In January, I read an article entitled 3 simple things GitHub can do for science. The title is pretty self-explanatory; it proposes three concrete steps Github can take in order to increase its utility for scientific research. “It’s nice to dream,” I thought. On Wednesday, I read that Github has actually (mostly) implemented one of the three recommendations. On the occasion of this nice surprise, I’d like to reflect on what’s happened, why it’s nice, and what more there remains to do.
As the technical sophistication of science increases, reproducing results becomes not just a matter of having proper experimental equipment, avoiding mistakes, and technical prowess; but rather a matter of having access to the specific computer files that other researchers used. At least in linguistics, the culture of the field has not entirely kept pace. The upshot is that the half-life of scientific data is 17 years.
Github can help with this problem. It provides a platform on which data can be made available.
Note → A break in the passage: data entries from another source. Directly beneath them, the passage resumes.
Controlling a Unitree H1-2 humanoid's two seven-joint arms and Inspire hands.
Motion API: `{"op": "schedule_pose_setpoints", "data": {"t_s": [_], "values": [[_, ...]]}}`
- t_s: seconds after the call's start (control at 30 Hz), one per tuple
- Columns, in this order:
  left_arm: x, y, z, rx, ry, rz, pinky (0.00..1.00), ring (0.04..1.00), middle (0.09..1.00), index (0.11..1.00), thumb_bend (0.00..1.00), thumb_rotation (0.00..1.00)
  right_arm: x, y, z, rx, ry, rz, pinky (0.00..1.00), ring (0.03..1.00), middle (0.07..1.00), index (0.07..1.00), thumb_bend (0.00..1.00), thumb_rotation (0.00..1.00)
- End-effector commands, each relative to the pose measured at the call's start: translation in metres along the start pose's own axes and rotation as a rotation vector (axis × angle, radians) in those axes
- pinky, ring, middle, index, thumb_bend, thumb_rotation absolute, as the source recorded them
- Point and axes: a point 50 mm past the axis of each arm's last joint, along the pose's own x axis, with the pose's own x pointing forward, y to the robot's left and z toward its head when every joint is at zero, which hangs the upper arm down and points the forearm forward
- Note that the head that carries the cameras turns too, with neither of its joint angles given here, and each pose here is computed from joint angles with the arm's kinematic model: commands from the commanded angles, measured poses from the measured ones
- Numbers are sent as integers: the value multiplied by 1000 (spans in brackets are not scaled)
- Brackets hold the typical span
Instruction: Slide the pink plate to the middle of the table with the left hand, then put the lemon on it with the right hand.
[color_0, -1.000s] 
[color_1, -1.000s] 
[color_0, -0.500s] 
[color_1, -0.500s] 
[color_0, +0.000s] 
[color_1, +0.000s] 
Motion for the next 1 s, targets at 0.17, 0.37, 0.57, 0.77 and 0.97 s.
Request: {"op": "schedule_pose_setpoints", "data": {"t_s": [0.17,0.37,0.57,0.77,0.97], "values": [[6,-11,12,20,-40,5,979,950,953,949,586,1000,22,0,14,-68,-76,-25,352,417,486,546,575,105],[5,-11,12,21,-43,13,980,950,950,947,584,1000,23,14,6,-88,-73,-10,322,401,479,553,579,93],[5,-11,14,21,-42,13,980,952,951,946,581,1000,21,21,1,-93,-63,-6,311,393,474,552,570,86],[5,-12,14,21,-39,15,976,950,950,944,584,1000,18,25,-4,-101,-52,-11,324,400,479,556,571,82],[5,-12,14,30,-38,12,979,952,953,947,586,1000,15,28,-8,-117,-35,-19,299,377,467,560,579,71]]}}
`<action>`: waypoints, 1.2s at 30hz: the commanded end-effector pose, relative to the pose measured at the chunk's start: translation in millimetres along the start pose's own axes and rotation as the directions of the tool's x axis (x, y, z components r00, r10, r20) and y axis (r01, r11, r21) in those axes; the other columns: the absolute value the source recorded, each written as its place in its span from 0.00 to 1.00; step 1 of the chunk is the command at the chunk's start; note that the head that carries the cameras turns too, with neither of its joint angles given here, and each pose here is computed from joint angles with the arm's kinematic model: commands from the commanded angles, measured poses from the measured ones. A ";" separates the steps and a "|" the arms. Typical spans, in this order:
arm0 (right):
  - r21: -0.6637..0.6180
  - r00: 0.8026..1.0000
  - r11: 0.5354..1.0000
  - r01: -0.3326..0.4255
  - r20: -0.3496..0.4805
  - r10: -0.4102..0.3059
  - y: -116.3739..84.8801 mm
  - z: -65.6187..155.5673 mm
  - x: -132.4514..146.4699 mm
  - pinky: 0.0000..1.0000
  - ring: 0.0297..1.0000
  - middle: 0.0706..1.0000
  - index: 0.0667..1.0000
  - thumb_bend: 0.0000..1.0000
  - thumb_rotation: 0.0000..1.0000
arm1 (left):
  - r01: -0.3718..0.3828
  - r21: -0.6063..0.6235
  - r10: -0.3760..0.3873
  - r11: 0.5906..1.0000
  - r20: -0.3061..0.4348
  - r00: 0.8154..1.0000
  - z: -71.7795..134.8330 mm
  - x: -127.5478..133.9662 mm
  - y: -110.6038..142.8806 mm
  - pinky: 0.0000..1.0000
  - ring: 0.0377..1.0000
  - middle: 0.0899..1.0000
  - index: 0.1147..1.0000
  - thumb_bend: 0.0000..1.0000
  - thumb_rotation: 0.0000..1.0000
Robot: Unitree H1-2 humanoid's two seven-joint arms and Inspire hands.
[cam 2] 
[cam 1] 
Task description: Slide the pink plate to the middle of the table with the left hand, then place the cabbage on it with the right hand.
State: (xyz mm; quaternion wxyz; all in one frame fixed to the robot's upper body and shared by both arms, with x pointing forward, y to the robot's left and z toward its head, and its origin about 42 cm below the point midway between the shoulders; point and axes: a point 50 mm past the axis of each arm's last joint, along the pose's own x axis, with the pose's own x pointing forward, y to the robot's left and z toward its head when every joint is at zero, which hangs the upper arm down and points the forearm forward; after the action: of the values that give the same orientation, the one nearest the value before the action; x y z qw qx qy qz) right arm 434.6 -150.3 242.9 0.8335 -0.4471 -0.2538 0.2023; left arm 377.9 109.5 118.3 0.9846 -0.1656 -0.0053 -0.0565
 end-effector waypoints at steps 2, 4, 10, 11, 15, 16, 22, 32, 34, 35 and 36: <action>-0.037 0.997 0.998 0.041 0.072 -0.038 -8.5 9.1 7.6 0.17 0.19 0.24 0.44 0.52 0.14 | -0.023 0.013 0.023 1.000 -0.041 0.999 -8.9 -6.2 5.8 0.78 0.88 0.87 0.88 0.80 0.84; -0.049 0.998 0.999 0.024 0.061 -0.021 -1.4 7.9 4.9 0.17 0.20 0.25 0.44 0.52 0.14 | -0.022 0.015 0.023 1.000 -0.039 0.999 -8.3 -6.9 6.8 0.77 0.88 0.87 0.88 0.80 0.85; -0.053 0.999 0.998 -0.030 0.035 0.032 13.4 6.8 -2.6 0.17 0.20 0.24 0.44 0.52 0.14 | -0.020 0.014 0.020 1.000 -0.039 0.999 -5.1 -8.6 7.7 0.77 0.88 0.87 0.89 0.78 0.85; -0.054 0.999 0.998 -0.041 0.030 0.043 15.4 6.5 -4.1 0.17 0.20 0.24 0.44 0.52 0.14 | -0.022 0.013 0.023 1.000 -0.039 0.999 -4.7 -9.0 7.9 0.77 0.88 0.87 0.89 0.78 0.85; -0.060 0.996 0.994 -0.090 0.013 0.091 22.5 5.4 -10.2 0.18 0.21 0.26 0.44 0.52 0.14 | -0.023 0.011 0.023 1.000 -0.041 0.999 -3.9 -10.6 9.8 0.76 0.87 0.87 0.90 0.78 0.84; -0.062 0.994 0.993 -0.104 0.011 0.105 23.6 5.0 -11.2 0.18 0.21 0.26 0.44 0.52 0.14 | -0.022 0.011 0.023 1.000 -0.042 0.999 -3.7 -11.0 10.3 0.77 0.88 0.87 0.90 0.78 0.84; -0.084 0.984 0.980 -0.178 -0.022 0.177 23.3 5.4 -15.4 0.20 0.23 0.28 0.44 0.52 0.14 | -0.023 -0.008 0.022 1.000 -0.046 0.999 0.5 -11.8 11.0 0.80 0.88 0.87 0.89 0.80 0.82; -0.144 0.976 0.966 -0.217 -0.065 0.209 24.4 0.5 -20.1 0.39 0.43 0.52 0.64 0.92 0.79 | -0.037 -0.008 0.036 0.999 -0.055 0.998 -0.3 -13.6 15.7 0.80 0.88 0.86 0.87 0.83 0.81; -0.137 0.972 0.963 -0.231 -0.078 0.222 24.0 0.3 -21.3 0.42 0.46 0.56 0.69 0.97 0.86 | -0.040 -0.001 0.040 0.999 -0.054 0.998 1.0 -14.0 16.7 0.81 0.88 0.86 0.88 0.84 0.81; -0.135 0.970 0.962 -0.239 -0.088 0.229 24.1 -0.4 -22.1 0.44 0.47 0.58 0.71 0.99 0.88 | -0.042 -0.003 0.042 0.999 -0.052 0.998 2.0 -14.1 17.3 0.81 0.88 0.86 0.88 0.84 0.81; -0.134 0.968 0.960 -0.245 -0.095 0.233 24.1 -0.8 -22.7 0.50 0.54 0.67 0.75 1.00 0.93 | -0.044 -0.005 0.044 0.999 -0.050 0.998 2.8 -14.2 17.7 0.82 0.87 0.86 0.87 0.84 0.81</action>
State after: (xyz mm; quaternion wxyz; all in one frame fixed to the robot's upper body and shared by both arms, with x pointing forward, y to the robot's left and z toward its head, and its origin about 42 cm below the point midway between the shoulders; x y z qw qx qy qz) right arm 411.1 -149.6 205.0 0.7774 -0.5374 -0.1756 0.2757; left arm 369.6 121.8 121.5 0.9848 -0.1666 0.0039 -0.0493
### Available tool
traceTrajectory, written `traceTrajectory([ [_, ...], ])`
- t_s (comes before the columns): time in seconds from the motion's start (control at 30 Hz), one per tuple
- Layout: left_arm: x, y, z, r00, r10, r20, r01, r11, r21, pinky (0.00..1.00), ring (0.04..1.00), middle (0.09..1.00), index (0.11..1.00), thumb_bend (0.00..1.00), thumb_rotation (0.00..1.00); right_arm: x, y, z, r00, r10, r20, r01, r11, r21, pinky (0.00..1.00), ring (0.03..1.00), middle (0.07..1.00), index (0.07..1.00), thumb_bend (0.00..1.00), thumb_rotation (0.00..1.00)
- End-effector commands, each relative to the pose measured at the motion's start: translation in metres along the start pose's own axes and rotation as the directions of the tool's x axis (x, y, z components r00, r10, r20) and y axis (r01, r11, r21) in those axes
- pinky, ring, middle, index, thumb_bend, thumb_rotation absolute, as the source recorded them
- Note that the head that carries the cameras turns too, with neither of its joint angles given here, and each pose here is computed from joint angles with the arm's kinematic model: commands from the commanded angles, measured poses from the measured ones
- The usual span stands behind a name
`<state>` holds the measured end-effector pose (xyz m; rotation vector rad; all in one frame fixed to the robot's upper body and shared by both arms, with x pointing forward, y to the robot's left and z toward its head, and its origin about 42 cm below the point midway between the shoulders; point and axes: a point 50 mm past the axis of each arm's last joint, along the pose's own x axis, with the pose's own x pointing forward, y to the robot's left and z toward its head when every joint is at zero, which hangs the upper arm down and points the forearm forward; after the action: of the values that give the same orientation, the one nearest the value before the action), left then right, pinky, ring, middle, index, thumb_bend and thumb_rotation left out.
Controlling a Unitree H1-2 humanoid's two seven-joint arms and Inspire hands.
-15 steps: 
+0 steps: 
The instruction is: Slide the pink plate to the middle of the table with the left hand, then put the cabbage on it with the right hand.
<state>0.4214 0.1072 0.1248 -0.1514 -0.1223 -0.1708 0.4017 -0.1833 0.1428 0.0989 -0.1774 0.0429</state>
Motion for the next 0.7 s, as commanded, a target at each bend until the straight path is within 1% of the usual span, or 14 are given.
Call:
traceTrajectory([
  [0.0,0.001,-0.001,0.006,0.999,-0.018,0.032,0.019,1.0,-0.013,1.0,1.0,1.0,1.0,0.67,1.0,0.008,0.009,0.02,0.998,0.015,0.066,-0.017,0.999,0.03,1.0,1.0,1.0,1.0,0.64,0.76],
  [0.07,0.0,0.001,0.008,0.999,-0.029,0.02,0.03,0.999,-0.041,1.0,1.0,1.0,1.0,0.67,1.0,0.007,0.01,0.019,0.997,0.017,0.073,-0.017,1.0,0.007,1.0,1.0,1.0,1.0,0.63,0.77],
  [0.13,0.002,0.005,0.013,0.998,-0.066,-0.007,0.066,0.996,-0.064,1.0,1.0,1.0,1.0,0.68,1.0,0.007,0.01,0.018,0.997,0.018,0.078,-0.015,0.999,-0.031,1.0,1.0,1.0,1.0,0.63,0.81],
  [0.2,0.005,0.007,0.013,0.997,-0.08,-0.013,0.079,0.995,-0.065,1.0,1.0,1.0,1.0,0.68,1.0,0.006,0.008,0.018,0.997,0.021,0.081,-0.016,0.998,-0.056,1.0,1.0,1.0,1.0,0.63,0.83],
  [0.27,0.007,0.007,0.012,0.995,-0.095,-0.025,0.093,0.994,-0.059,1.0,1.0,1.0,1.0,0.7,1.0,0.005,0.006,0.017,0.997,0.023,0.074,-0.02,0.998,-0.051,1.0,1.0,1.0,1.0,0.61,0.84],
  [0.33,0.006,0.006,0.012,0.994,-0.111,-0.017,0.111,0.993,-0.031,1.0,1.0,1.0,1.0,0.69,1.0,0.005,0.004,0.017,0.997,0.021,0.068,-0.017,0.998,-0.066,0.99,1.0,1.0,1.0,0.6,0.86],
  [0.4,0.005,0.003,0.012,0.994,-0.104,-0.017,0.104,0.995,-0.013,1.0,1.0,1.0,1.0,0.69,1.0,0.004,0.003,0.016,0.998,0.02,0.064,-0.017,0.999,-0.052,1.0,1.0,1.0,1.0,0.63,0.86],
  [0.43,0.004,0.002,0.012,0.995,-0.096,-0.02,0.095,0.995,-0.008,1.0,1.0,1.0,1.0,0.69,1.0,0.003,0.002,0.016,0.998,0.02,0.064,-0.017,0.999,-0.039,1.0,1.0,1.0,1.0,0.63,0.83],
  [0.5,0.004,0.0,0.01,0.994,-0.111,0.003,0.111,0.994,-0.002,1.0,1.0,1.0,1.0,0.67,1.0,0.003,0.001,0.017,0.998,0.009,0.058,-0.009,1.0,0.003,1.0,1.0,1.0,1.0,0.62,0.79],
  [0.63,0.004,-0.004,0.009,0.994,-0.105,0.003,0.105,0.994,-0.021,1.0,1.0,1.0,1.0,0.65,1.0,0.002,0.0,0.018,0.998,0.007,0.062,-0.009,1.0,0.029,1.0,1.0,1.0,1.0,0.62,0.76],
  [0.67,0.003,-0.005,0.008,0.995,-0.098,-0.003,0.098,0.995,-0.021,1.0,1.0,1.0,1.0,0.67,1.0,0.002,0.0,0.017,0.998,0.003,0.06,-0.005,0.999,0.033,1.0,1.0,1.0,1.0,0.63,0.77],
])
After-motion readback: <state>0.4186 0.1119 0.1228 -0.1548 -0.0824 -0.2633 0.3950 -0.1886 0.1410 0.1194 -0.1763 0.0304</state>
It has several other desirable features as well. All files on Github have included with them a full version history, which makes it possible to track refinements over time. And Github’s social features allow you to track files as they are edited by multiple people over time.
So it’s good news that it is possible to obtain DOIs for Github repositories, making it easier to cite them in a familiar manner. Indirectly, this will (hopefully) encourage the wider dissemination of data on Github. The system is still not without its kinks: I tried to use it on my one publicly available project (in collaboration with Meredith Tamminga), but failed because the system appears to take account only of new releases, not previously-available ones. I’ve reported this issue, and hopefully it will be resolved in short order.
It’s axiomatic on the internet that technical solutions for social problems almost never work, and ultimately Github’s move is a technical. It’s not going to solve the problem that few people want to be the first penguin off the iceberg in terms of exposing their research to critical examinataion (despite the benefits that open access provides).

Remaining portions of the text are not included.